WHAT YOU SHOULD DO
In the records that follow, show each line where the word "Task" is present.

====== EXTRACTED DATA

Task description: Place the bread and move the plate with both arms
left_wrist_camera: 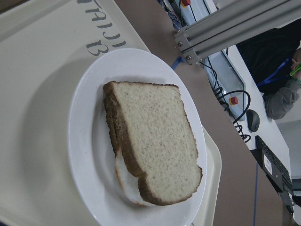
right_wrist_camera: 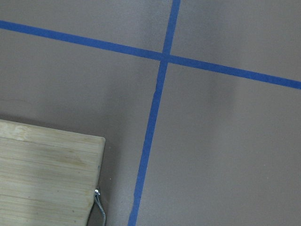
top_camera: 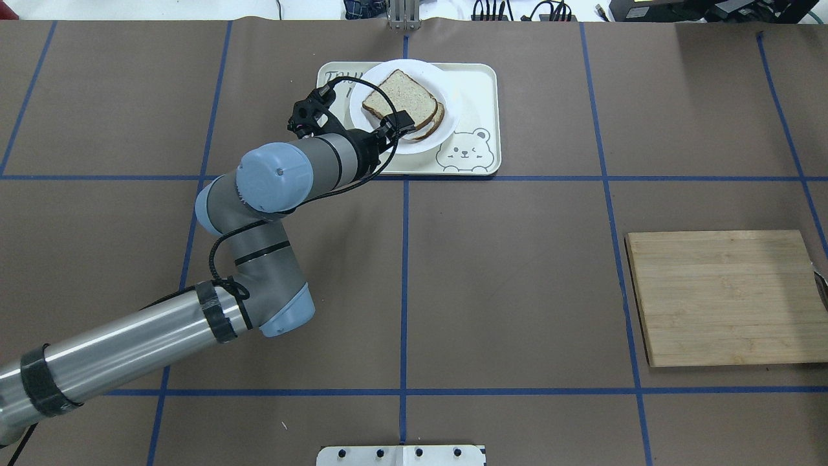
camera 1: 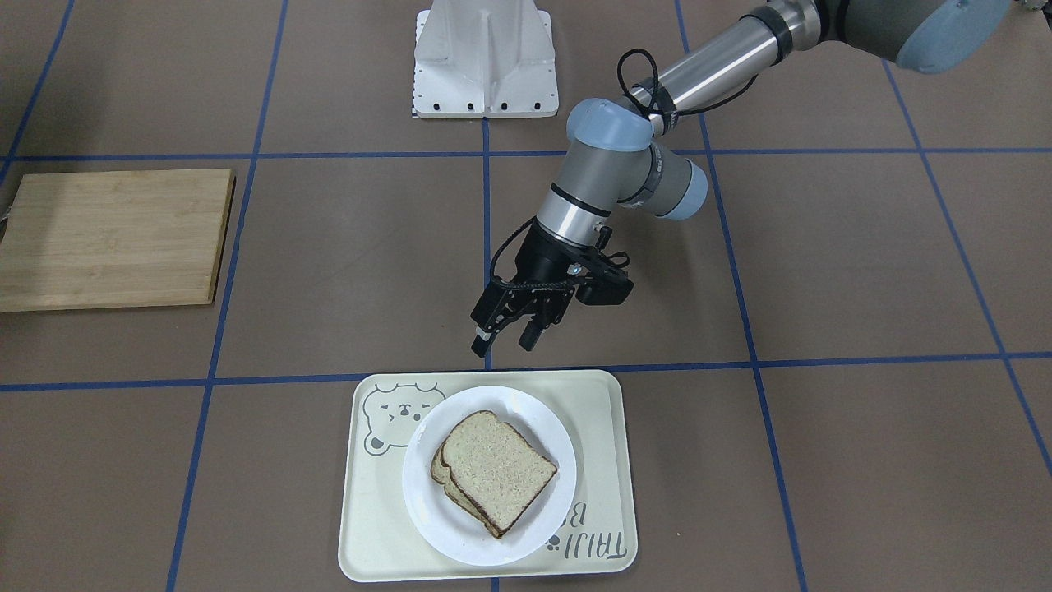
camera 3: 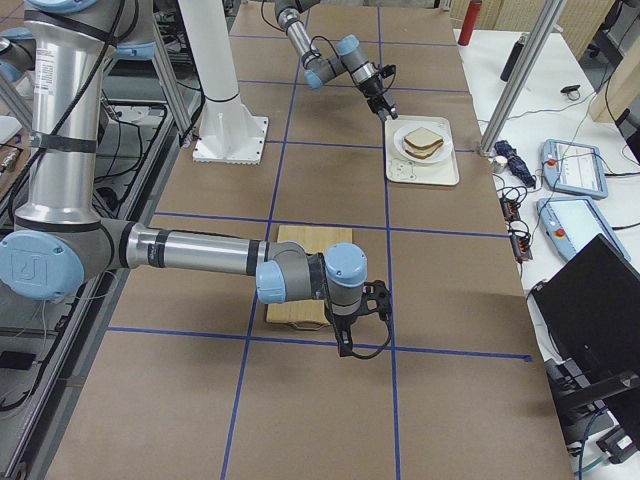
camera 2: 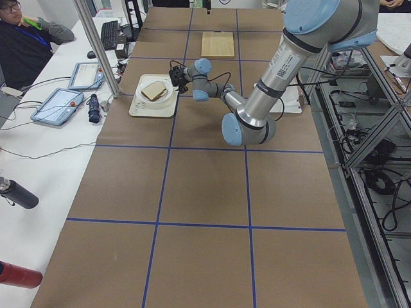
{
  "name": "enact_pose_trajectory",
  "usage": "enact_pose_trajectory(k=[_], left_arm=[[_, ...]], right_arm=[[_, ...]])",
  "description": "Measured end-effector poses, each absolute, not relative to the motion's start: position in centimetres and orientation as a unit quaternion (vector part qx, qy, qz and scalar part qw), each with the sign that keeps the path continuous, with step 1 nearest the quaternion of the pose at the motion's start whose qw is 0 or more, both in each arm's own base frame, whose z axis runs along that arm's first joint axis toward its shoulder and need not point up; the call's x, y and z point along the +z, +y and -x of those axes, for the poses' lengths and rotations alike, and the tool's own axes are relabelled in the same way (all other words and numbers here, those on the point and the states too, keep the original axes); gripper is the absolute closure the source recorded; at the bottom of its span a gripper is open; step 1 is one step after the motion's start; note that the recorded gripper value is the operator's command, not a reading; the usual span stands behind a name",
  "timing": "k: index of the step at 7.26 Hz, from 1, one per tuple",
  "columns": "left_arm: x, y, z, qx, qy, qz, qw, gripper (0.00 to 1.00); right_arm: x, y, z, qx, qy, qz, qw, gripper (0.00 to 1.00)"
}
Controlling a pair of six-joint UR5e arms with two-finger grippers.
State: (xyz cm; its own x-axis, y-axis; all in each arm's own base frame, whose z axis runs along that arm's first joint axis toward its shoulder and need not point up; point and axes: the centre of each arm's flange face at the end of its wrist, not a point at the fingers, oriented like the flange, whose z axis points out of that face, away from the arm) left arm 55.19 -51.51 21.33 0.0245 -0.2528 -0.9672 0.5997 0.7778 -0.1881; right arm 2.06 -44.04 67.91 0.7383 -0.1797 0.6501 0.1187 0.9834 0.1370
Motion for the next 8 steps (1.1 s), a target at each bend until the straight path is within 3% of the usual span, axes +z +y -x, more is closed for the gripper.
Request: enact_pose_trajectory(k=[3,8], left_arm=[[27.6,-50.3,-47.9,-0.09,0.551,-0.245,0.793,0.02],[35.4,-59.2,-30.7,0.128,0.346,-0.233,0.9,0.02]], right_arm=[[68.2,-43.6,-3.1,-0.069,-0.352,-0.044,0.932,0.0],[69.1,-42.4,-3.5,-0.062,-0.357,-0.038,0.931,0.0]])
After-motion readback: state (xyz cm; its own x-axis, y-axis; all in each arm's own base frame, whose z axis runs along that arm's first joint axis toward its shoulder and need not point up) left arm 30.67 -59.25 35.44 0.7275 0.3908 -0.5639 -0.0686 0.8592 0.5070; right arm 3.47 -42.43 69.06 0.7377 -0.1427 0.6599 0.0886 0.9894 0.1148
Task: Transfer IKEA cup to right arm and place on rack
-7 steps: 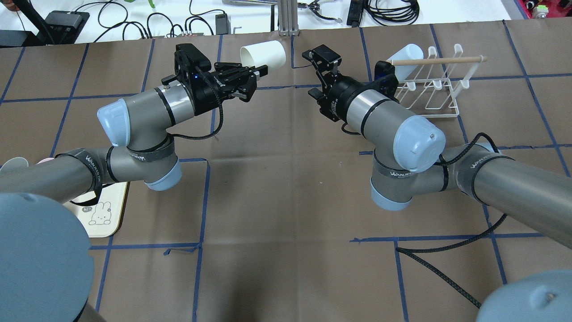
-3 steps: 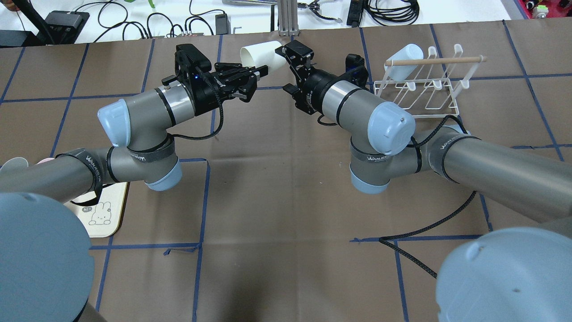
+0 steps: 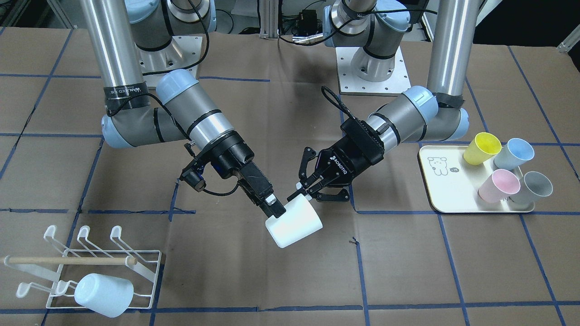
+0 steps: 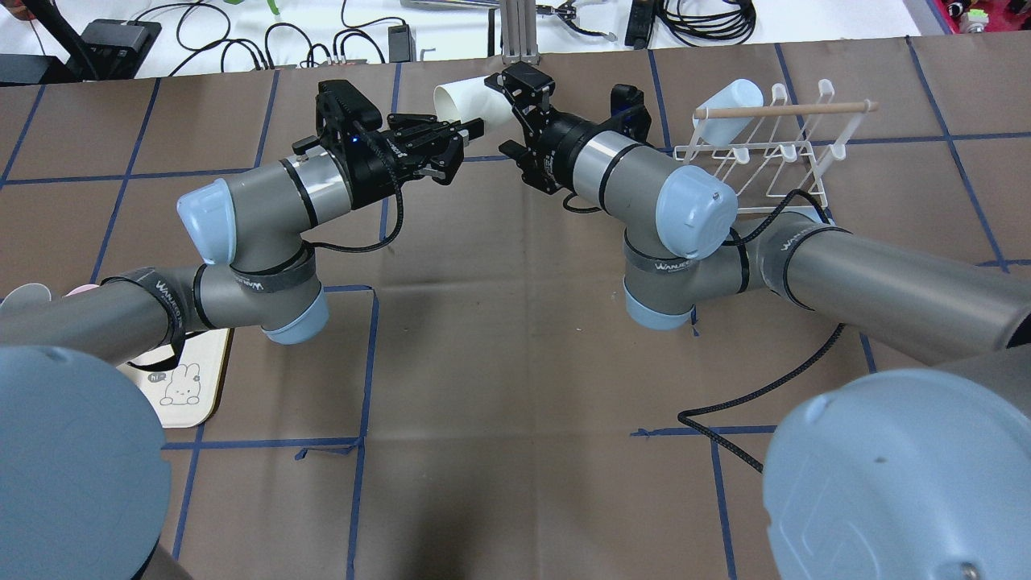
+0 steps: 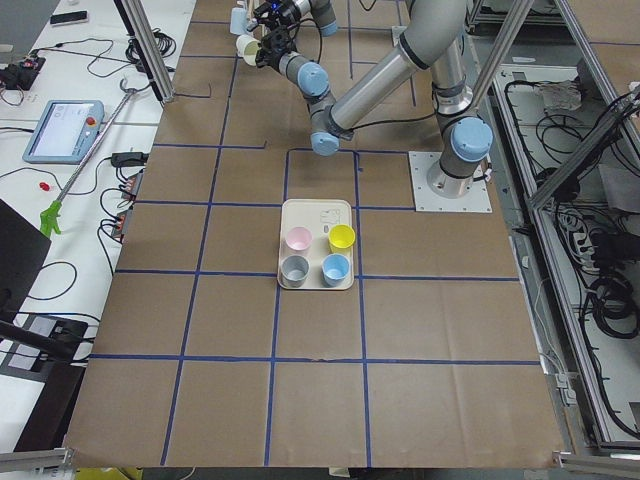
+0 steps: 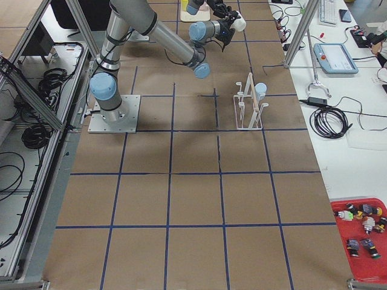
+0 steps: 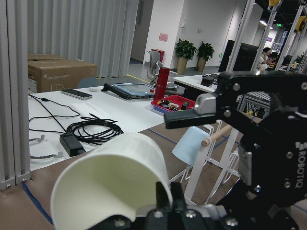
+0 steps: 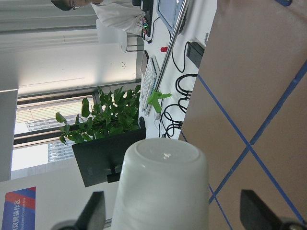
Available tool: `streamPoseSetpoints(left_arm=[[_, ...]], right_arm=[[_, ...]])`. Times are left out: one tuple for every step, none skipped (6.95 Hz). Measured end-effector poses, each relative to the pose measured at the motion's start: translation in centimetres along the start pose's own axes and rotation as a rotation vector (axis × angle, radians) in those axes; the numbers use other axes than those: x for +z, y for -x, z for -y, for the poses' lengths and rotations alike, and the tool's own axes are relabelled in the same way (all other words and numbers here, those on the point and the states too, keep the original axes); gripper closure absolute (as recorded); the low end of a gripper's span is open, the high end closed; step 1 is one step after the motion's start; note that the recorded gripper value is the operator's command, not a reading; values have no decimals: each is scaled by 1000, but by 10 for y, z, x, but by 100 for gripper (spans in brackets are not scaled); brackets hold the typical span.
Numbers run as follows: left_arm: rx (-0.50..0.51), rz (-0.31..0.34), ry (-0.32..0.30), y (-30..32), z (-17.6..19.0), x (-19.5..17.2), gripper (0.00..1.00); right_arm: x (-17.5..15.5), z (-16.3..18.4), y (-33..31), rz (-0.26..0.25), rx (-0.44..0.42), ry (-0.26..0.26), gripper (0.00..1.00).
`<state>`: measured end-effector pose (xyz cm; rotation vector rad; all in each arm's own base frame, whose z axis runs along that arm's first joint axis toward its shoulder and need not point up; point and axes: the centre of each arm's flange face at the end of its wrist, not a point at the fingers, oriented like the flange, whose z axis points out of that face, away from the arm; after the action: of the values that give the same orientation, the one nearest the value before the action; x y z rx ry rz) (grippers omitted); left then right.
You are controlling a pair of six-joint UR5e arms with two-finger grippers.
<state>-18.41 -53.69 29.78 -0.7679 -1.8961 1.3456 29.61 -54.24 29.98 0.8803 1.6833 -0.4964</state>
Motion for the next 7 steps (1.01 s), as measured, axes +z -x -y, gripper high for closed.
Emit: streamPoseSetpoints(left_arm=[[0, 0, 0, 0, 0, 0, 96], [0, 0, 0, 0, 0, 0, 96], [0, -1, 0, -1, 0, 0, 96], [0, -2, 0, -1, 0, 0, 96], [0, -2, 0, -1, 0, 0, 96], [0, -2, 0, -1, 0, 0, 96], [-1, -2, 1, -1, -1, 1, 96]], right_arm=[[4, 2, -2, -2, 1, 3, 2], [5, 4, -2, -2, 2, 3, 2], [6, 4, -2, 0, 1, 3, 2], [8, 5, 0, 4, -1, 2, 2], [10, 6, 1, 7, -3, 2, 2], [12, 6, 2, 9, -5, 2, 3], [15, 6, 3, 11, -6, 4, 3]])
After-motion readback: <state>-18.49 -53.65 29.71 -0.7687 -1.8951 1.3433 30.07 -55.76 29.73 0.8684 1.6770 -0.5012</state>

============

RESPONSE TO THE EXERCISE
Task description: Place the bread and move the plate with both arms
Task: Transfer IKEA cup to right arm and place on rack

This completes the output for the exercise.